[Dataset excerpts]
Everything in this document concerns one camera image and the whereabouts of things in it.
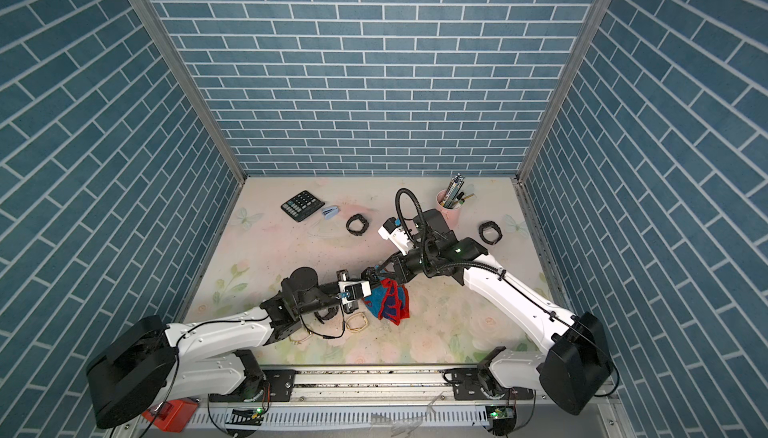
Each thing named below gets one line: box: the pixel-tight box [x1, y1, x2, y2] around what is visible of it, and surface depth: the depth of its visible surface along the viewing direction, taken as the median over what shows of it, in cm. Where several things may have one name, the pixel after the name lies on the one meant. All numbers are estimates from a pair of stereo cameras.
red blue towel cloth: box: [363, 278, 411, 326], surface depth 82 cm
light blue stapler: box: [322, 206, 341, 220], surface depth 110 cm
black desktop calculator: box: [281, 190, 325, 222], surface depth 110 cm
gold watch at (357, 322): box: [346, 312, 369, 333], surface depth 86 cm
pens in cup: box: [440, 173, 475, 209], surface depth 101 cm
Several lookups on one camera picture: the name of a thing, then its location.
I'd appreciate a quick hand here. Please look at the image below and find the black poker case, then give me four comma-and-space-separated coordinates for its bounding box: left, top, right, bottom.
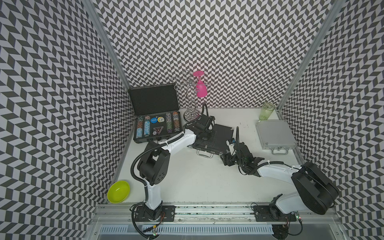
129, 84, 182, 144
192, 124, 234, 159

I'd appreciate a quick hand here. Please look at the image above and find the small silver aluminium poker case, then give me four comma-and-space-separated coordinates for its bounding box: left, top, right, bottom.
256, 120, 298, 156

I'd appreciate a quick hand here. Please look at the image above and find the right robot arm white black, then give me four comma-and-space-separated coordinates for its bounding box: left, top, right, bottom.
219, 134, 340, 221

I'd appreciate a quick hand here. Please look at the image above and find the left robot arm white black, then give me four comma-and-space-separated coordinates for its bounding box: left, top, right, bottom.
130, 103, 215, 221

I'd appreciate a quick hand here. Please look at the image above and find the pink wine glass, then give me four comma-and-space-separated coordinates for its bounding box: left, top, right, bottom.
193, 71, 208, 98

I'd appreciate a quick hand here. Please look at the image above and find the green translucent cup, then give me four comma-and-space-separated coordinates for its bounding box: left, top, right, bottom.
259, 102, 275, 121

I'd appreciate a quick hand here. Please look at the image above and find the yellow green bowl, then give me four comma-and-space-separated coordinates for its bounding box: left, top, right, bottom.
107, 181, 131, 204

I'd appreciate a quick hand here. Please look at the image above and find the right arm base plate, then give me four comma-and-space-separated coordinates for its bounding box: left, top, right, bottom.
251, 205, 297, 223

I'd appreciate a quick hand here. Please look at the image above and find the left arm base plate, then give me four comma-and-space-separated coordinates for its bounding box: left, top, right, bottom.
134, 205, 176, 222

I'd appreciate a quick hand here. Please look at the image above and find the aluminium mounting rail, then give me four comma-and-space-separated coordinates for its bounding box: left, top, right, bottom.
89, 203, 343, 226

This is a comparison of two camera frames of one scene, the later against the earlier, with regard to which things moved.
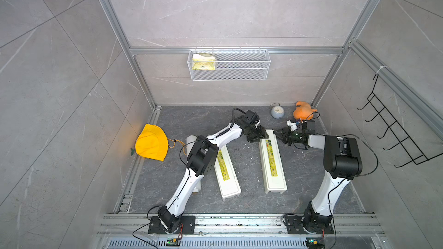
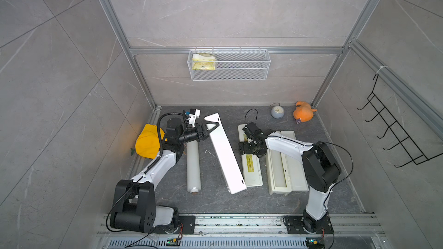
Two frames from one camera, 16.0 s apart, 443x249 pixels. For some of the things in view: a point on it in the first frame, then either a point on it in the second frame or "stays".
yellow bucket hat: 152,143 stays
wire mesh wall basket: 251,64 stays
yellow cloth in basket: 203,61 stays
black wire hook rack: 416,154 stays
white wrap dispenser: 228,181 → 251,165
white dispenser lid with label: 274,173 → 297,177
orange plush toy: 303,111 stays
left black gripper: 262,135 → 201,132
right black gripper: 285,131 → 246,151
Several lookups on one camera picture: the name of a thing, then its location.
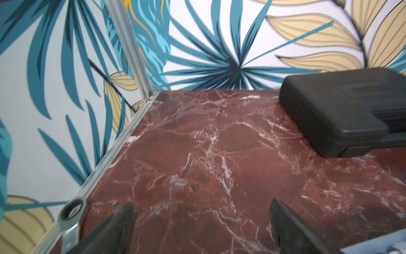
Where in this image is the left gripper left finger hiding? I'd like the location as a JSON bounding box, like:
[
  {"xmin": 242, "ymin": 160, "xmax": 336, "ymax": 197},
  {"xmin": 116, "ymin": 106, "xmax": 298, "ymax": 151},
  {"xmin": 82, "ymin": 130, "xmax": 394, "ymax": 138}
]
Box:
[{"xmin": 68, "ymin": 203, "xmax": 136, "ymax": 254}]

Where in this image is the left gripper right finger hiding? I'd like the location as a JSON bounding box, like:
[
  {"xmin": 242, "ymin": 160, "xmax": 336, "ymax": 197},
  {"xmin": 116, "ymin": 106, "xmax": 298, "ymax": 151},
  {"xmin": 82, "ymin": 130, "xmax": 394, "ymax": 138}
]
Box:
[{"xmin": 270, "ymin": 199, "xmax": 342, "ymax": 254}]

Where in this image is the blue plastic storage tray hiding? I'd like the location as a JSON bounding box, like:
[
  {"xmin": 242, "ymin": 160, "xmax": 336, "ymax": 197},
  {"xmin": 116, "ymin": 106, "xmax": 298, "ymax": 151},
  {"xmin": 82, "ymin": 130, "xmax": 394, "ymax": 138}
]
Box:
[{"xmin": 341, "ymin": 229, "xmax": 406, "ymax": 254}]

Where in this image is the black plastic tool case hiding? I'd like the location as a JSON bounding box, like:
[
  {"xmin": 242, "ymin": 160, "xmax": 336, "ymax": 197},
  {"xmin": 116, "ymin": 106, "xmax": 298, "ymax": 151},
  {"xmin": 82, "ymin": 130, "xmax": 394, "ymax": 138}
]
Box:
[{"xmin": 279, "ymin": 68, "xmax": 406, "ymax": 158}]

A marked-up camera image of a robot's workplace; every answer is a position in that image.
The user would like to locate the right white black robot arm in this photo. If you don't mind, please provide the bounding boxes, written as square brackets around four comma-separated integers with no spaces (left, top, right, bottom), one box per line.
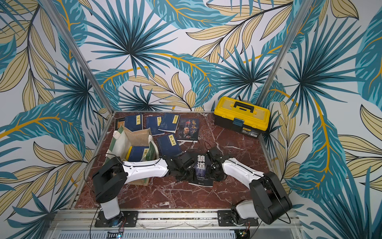
[206,147,292,225]

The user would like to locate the left metal frame post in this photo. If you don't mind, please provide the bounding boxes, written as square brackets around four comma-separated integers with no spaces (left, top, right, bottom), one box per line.
[40,0,114,115]

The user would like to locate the blue book table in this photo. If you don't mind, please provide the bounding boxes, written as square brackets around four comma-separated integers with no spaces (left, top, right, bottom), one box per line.
[157,133,183,156]

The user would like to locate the blue book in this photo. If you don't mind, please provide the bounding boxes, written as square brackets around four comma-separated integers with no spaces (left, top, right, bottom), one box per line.
[124,114,143,131]
[158,113,181,133]
[125,146,149,162]
[146,116,165,136]

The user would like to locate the right metal frame post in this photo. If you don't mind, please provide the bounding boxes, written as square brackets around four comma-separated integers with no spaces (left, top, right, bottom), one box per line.
[256,1,313,106]

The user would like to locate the black wolf cover book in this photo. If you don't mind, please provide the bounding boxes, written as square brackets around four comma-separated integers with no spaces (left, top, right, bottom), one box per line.
[189,154,213,187]

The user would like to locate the metal frame post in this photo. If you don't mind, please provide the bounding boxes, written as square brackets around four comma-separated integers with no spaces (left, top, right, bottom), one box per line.
[256,1,313,106]
[40,0,114,115]

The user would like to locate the dark book old man back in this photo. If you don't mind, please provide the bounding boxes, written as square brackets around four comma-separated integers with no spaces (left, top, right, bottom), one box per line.
[176,118,200,142]

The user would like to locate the yellow black toolbox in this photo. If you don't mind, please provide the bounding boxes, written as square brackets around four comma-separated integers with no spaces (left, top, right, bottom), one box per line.
[214,97,270,138]

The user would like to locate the green beige canvas bag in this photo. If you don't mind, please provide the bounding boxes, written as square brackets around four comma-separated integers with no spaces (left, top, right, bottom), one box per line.
[97,126,168,188]

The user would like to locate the brown cover book back left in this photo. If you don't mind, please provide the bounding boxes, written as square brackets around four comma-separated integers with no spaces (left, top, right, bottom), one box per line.
[114,117,125,130]

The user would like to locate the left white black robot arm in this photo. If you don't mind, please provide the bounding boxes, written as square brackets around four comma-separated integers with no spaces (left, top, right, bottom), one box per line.
[92,152,197,221]

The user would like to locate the front aluminium rail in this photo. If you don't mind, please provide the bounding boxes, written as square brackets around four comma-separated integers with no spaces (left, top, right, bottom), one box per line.
[45,209,307,239]

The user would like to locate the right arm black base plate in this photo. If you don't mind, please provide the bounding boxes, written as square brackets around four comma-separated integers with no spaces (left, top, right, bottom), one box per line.
[217,209,259,227]

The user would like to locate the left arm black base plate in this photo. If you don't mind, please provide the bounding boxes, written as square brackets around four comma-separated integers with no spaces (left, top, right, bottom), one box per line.
[95,211,138,228]

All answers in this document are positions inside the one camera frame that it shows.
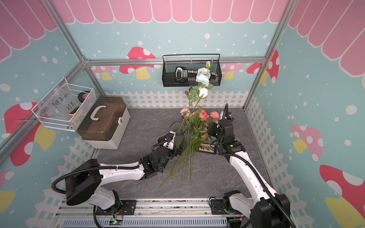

• [Assignment]
Nothing should appear in the answer except the lines from the first line of the data through the line holding "Each thing named", exactly as written, with pictures left out.

• [Answer]
Everything in this document concerns one camera image and the whereabouts of things in it.
Each thing named below gets one line: box: the pixel-tight box [x1, y1, x2, y2] around what is visible of it, and surface depth: the depth of its visible surface along the viewing direction, taken as the median over what shows of it, in cm. Where several things may have one name, the pixel after the name lies on the one meant. All numbers are estimates from a pair of stereo cameras.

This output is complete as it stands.